Sucks, right? NEVER. Studies of the brain have shown that even when you develop new habits, your old ones still exist. If you think about it, it makes total sense. Have you ever been doing super great with a change you made only to fall back into your old habits without even noticing?
Maybe you were doing really great with your eating habits. You had finally stopped eating fast food after the gym because every time you went grocery shopping, you bought a bag of dried fruit that you kept in your car to snack on on the way home. Then one day, you forget to buy that fruit and you’re starving on the way home from the gym so you stop and get some fast food. Next thing you know, it’s been a month and you’re back to your old ways.
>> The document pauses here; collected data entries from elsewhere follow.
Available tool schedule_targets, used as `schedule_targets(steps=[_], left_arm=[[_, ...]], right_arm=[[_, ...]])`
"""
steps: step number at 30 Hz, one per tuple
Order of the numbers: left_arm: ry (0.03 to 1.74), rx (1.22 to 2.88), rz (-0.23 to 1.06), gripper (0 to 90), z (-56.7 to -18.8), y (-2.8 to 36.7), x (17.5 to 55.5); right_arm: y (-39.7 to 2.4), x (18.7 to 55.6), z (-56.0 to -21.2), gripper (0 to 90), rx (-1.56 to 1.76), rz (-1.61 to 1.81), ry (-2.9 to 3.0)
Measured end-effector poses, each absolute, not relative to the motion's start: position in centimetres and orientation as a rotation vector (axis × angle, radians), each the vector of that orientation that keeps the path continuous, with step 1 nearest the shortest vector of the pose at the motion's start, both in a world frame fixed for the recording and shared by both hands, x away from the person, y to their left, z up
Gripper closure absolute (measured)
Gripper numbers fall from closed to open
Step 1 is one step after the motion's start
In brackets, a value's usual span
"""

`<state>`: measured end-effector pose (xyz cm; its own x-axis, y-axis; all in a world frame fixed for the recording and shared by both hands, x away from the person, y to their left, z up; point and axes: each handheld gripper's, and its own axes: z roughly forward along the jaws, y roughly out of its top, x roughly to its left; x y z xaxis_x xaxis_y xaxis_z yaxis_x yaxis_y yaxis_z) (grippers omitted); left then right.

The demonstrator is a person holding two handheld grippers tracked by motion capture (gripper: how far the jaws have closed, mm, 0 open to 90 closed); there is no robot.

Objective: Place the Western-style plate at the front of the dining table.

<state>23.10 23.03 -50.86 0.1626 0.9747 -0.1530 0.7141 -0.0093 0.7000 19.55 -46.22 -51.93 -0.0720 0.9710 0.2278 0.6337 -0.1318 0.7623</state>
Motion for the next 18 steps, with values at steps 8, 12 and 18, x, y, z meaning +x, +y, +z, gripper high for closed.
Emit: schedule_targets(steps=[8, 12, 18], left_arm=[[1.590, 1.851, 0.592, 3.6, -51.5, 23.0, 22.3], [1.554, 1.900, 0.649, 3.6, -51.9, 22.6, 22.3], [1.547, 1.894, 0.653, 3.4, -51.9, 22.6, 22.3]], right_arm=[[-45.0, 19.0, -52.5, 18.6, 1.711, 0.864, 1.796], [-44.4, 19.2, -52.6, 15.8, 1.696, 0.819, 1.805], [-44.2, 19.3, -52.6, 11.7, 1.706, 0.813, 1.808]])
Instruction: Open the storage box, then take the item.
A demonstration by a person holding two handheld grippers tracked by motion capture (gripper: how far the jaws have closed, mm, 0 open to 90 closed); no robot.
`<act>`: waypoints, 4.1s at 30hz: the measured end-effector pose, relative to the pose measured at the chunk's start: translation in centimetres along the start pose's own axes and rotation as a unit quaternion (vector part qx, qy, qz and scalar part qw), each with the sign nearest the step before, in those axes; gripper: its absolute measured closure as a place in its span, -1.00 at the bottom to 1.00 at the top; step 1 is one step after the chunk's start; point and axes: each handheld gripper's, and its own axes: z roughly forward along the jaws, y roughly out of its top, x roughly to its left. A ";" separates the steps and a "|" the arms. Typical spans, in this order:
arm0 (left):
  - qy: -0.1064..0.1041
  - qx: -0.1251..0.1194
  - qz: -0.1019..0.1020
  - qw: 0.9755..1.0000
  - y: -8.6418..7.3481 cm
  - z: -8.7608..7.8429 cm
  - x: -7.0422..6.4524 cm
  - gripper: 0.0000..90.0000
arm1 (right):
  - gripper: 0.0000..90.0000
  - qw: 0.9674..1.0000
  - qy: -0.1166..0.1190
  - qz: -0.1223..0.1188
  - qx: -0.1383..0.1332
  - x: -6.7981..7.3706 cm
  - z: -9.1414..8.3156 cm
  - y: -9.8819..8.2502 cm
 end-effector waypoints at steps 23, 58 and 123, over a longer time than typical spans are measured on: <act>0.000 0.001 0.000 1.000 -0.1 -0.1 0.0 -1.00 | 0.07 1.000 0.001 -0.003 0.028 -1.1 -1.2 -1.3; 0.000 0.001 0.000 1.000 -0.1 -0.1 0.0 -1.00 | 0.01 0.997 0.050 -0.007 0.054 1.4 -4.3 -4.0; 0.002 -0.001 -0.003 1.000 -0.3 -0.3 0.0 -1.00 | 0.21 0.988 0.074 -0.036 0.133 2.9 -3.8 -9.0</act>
This is because you haven’t erased your old habit, you’ve just formed a new one. If you don’t follow your new habit pattern, you fall right back into the old habit.
Never Two In A Row
“I’ll be doing great and I’ll go running every day when I get out of work for half an hour and then all of a sudden, one day I can’t go running and then it just completely ruins everything.”
I hear this constantly. Or maybe it sounds more like this:
“I was doing so well on my diet and not eating any fast food but then I had to stay late at work one day so I had to get dinner from Wendy’s and ever since then my whole diet’s been ruined.”
I don’t get it. You missed one day, BIG DEAL!!!!. If you’re driving down the highway on your way to the movies and you miss your exit do you say, “Well, screwed that one up, guess I’m never going to the movies.” and turn around and go home only to never see a movie again? No, you turn around and get off on the right exit.
You’re allowed to make mistakes, miss a day, or do something unhealthy sometimes. Everyone does it. I’m going to eat cake today. Yeah, that’s right. Cake. With gluten. Since I ate that cake, I’m just going to give up on my healthy lifestyle all together and go back to my old ways of eating nacho chips with low-fat cheese and a side of moosetracks ice cream for dinner.
NO. I’m going to make sure that tomorrow I eat healthy, nutritious, well-balanced meals. Why? Because I want to eat cake sometimes, and that’s okay. I just don’t let it happen continually. By never letting myself do things twice in a row, I stop myself from falling back into old habits. Chances are, if I ate junk today and tomorrow…I’d probably eat junk the day after that. Which is why I don’t.
What Change Do You Want To Make?
Is there a habit you’ve had for a while that you want to change? What are the parts of that habit and how will you work toward changing them? Let me know in the comments!
My next habit I want to change is my writing habit. I’m trying to be consistent with writing every day for at least 20 minutes. I’m having a hard time figuring out a cue because my schedule is sort of erratic so it’s difficult to find a time to write that will be the same every day. I’m working on it. Just gotta figure it out.